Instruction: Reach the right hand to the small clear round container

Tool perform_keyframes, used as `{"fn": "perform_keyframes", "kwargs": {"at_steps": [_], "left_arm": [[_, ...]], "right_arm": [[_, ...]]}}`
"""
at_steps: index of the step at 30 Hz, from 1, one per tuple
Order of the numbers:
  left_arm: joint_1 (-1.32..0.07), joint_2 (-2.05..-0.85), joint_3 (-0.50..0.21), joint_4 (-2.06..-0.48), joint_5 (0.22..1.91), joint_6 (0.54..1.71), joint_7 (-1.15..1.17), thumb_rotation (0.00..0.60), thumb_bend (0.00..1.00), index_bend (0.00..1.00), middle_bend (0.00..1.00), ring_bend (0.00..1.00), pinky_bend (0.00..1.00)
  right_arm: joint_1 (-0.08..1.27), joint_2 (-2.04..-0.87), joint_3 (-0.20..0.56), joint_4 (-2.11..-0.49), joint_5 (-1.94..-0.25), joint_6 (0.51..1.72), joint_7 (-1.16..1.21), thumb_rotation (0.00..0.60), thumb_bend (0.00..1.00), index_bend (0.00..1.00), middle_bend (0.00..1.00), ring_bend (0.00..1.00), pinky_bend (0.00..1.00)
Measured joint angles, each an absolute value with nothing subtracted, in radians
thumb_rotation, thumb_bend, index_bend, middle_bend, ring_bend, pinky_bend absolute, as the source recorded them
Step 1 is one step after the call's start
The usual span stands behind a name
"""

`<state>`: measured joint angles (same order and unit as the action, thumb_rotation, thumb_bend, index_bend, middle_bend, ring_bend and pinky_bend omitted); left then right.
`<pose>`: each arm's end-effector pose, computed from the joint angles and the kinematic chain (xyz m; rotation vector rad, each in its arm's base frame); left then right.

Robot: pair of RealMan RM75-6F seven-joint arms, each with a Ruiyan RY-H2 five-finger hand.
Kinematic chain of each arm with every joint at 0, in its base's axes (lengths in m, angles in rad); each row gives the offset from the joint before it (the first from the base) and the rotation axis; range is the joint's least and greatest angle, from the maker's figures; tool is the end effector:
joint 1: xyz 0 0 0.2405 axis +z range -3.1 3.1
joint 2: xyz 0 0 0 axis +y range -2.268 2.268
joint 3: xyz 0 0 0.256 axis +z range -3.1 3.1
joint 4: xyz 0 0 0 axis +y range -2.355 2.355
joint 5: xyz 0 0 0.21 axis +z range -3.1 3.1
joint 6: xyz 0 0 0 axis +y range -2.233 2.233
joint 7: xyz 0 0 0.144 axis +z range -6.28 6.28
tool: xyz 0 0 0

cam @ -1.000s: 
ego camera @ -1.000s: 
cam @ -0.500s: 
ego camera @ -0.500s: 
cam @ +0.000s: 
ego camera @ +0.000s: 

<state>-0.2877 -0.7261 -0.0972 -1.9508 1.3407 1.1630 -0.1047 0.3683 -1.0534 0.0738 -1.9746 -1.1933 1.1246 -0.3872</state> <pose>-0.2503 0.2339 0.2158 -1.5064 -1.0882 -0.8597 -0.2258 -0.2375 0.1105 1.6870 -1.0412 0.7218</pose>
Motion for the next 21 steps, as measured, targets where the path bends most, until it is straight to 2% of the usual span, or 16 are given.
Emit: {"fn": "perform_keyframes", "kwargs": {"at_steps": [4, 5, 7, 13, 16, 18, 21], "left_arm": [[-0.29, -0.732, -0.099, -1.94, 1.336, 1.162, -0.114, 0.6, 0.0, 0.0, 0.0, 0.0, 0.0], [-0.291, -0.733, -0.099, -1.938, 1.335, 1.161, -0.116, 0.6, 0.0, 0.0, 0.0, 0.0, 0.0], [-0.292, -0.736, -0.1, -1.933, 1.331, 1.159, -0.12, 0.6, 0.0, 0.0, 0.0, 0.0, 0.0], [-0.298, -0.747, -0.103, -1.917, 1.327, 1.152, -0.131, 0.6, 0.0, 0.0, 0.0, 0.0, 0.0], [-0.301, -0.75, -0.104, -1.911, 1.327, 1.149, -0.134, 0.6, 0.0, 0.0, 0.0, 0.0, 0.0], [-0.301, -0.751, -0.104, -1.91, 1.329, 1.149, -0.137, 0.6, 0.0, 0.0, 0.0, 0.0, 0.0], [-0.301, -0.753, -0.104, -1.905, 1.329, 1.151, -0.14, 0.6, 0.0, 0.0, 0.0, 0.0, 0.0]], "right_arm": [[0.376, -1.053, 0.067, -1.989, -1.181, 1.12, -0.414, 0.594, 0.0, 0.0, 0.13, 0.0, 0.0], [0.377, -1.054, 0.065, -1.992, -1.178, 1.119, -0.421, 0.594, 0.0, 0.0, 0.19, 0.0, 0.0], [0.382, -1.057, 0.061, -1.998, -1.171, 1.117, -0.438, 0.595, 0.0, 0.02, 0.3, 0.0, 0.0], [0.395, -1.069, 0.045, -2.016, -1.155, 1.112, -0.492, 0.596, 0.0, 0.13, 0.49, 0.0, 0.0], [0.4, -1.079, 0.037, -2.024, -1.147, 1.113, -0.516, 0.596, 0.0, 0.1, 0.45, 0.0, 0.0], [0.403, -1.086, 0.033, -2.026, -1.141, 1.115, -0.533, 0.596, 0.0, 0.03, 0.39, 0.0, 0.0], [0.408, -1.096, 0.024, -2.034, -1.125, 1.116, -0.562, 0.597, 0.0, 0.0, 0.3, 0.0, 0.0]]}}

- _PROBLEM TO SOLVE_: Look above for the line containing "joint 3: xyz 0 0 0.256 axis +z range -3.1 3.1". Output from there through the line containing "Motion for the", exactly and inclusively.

- _EXERCISE RESPONSE_:
joint 3: xyz 0 0 0.256 axis +z range -3.1 3.1
joint 4: xyz 0 0 0 axis +y range -2.355 2.355
joint 5: xyz 0 0 0.21 axis +z range -3.1 3.1
joint 6: xyz 0 0 0 axis +y range -2.233 2.233
joint 7: xyz 0 0 0.144 axis +z range -6.28 6.28
tool: xyz 0 0 0

cam @ -1.000s: 
ego camera @ -1.000s: 
cam @ -0.500s: 
ego camera @ -0.500s: 
cam @ +0.000s: 
ego camera @ +0.000s: 

<state>-0.2877 -0.7261 -0.0972 -1.9508 1.3407 1.1630 -0.1047 0.3683 -1.0534 0.0738 -1.9746 -1.1933 1.1246 -0.3872</state> <pose>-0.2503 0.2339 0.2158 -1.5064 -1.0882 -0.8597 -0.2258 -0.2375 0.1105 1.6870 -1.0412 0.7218</pose>
Motion for the next 21 steps, as measured, targets where the path bends most, until it is straight to 2% of the usual span, or 16 are given.

This answer has no further content.